# Understanding Inductive Bias in Machine Learning
Written on
Chapter 1: Introduction to Inductive Bias
In our previous discussion, we examined the concept of Empirical Risk Minimization (ERM). Today, we will delve into a challenge associated with this method.
When utilizing ERM, the ideal loss on the training dataset could theoretically reach zero. To accomplish this, the process involves:
Imagine categorizing every papaya as 0 (not tasty) by default. If an example from the training dataset appears, you assign it the label Yi, which represents the true label available through supervised learning. This method allows for achieving zero loss as the algorithm matches every sample based on existing knowledge. However, the drawback arises when the algorithm cannot generalize effectively. While it may accurately predict familiar data, it struggles significantly with unseen examples, leading to what is known as Overfitting in machine learning. The fitting curve in the preceding illustration demonstrates this issue, as it aligns perfectly with the training data, yet we aim for a more generalized solution.

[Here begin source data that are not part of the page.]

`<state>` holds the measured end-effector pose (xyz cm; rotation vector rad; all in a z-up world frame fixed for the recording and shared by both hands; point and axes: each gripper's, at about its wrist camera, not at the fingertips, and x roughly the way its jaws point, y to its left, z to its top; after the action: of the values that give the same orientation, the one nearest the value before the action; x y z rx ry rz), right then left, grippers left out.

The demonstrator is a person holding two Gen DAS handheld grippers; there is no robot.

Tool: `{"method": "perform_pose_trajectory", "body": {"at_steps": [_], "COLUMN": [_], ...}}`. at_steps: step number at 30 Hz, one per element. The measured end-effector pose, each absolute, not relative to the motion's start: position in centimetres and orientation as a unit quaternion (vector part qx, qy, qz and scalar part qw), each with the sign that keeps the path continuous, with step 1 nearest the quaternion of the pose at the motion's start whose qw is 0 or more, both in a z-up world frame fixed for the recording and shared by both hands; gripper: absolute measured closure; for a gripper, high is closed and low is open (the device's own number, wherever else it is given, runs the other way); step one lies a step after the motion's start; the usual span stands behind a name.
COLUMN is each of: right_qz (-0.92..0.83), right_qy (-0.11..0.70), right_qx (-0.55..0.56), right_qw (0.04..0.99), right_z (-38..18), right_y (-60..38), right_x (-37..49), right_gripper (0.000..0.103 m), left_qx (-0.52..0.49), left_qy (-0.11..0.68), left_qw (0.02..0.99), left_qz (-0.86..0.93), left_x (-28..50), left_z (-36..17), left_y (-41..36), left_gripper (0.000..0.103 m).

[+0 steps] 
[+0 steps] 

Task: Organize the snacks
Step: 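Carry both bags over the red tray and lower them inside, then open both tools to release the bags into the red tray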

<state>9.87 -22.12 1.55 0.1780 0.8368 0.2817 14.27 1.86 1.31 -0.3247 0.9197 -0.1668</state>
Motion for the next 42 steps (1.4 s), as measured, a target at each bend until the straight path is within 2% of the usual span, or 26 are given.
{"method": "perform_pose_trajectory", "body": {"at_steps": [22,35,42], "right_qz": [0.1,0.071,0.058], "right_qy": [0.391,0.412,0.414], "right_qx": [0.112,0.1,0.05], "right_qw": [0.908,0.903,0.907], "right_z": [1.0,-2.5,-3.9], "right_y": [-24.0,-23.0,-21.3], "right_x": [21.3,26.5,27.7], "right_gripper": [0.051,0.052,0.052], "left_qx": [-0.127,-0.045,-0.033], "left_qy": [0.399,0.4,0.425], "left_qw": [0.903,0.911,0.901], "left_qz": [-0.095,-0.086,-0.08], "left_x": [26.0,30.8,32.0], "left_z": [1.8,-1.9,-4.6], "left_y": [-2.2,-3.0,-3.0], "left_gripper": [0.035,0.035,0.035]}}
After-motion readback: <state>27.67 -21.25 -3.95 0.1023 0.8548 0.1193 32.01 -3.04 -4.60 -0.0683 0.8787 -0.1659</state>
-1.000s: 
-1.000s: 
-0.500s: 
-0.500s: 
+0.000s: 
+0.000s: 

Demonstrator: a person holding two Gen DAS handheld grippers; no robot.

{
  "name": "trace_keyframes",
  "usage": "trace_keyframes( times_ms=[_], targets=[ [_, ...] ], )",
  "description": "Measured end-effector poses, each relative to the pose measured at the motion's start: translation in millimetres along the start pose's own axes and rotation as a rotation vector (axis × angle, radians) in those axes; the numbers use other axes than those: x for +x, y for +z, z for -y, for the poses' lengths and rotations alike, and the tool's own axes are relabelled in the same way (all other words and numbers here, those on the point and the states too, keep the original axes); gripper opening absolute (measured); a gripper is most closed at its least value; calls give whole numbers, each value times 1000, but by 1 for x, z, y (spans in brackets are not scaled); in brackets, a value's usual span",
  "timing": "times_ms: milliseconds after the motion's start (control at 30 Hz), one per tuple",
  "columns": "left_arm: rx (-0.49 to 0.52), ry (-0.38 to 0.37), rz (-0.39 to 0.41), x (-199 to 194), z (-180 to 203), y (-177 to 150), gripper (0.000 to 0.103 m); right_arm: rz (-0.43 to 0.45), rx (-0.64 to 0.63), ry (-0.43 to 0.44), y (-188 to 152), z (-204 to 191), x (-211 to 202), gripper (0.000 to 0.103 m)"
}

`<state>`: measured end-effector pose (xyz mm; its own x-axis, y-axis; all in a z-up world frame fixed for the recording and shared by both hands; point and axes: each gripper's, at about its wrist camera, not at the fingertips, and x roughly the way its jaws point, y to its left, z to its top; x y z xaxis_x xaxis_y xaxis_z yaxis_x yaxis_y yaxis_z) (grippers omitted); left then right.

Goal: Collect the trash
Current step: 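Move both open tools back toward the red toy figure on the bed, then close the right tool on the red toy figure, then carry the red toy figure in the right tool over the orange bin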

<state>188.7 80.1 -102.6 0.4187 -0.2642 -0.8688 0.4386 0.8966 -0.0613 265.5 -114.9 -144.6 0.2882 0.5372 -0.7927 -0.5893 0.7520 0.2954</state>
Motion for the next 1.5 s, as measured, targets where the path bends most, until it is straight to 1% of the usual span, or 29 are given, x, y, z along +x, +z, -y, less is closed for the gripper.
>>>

Section 1.1: Overfitting Explained
What does overfitting intuitively signify? Consider being shown images of various birds in flight and on the ground, with the instruction that all birds can fly. Initially, you are trained to label every bird as capable of flight (1). However, when faced with new images of different birds and other animals, you must discern which can actually fly. For instance: Sparrow? Flies. Lion? Does not fly. Crow? Flies. Elephant? Does not fly. Eagle? Flies. Penguin? Flies. Ostrich? Flies. Clearly, penguins and ostriches are grounded, and to amend this misconception, additional training with new data points—indicating these birds cannot fly—would be necessary. This iterative process continues with other flightless birds like emus and cassowaries. The question arises: how long can this cycle be sustained? Is it even practical?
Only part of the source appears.